ABOUT THIS EXERCISE
Return only the lines starting at the line that contains "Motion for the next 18" and ending with the final line of the listing; include both endpoints.

==============================

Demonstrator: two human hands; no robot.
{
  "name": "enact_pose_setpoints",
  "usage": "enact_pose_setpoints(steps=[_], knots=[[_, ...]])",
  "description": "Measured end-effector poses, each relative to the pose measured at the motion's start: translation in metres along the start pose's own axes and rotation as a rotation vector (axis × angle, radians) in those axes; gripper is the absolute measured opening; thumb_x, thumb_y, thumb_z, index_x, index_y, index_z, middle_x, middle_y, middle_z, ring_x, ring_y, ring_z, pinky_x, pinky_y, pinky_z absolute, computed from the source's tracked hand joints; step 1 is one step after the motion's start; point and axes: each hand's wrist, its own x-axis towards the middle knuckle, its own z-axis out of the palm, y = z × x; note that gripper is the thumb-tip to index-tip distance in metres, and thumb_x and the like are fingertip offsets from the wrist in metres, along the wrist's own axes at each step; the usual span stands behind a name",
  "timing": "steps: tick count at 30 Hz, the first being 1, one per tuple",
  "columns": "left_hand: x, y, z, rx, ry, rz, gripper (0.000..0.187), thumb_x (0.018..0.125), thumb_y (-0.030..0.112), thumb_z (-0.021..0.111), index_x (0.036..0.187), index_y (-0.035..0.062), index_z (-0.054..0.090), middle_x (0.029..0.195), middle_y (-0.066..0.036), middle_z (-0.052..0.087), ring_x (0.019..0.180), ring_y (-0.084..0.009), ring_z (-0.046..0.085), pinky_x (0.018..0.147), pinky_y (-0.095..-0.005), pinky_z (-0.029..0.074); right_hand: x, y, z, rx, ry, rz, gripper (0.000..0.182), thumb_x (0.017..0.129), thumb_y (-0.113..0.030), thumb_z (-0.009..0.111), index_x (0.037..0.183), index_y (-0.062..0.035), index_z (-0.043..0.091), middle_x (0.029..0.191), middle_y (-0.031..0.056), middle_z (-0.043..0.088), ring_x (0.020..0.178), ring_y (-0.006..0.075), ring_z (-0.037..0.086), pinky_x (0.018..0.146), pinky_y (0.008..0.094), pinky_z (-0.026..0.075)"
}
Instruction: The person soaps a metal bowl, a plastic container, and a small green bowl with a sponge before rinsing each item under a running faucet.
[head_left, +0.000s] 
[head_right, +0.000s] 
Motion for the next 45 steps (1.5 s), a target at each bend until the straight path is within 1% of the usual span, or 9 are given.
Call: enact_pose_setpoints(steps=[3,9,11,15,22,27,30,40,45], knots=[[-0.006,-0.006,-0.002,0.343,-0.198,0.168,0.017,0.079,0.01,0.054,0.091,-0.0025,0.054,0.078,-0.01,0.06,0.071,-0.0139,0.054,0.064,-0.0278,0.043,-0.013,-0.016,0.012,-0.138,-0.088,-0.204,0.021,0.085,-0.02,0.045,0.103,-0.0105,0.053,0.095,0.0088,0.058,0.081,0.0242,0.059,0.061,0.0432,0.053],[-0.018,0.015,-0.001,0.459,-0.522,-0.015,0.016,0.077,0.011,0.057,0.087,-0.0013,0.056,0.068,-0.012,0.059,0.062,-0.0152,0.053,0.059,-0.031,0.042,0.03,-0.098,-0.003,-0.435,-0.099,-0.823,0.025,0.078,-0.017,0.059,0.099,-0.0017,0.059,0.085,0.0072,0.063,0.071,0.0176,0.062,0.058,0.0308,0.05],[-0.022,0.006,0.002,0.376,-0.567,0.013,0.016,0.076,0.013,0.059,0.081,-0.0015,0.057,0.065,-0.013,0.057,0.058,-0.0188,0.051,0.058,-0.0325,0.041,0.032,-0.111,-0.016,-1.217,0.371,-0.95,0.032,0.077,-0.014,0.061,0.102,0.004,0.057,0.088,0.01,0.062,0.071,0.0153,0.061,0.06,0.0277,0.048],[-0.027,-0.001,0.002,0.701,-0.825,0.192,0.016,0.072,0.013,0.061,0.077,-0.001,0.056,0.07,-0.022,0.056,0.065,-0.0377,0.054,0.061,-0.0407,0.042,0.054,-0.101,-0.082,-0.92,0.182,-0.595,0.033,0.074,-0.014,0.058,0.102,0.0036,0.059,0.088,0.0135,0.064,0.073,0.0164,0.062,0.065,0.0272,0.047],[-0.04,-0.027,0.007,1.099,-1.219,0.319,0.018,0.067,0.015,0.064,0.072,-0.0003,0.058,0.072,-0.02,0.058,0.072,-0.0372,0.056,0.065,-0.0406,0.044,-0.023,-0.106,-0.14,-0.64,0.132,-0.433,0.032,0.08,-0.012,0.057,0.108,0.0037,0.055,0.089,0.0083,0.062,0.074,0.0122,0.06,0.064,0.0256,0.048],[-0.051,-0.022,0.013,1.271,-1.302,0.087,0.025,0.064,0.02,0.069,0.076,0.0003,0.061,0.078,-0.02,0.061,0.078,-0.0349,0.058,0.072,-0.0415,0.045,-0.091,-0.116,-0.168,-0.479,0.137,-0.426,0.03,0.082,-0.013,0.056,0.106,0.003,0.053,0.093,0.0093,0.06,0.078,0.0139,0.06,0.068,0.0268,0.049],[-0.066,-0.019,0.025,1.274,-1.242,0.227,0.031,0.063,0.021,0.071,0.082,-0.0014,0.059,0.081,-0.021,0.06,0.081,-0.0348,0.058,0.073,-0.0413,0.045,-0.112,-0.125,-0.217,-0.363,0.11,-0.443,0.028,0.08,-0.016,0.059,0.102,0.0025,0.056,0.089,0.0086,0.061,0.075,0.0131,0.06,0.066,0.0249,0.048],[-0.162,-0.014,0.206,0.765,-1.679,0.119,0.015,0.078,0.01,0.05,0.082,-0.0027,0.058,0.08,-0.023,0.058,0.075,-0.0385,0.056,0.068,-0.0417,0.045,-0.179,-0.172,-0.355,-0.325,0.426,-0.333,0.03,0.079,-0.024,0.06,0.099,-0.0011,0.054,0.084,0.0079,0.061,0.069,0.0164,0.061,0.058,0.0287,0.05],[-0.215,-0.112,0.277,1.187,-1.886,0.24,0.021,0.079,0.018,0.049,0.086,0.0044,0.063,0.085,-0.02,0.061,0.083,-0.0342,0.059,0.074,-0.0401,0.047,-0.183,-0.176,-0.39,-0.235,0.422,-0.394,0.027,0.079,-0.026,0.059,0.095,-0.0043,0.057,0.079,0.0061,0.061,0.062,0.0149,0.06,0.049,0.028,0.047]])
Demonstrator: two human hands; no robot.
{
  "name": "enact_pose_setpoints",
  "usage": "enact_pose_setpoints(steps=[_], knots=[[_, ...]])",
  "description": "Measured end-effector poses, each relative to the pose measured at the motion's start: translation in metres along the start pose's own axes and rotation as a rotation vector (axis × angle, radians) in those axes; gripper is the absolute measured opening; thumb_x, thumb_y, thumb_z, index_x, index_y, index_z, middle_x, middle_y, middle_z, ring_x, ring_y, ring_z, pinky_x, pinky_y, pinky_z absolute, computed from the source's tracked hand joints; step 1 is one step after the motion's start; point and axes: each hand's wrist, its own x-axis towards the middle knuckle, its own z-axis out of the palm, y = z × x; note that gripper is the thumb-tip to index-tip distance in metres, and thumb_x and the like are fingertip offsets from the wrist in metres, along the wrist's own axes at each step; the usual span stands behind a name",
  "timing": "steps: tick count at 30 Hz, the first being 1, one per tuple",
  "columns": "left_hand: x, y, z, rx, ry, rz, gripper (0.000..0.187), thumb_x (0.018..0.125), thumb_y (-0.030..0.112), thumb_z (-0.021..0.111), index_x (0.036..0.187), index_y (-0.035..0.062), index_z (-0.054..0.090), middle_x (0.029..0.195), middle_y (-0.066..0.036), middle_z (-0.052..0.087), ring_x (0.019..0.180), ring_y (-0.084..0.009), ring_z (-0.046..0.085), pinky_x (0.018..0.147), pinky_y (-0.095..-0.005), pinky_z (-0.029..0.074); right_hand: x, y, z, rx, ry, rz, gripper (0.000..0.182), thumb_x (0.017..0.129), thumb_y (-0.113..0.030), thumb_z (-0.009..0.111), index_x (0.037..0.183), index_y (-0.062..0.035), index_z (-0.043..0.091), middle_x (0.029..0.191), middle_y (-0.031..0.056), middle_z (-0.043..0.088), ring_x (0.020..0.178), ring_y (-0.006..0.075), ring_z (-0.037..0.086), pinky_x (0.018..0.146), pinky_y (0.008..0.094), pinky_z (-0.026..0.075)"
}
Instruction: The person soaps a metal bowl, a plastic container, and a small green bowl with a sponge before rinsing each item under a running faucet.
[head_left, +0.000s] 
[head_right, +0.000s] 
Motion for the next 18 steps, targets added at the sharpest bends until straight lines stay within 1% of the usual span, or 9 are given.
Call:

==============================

TASK RESULT
Motion for the next 18 steps, targets added at the sharpest bends until straight lines stay within 1% of the usual span, or 9 are given.
Call:

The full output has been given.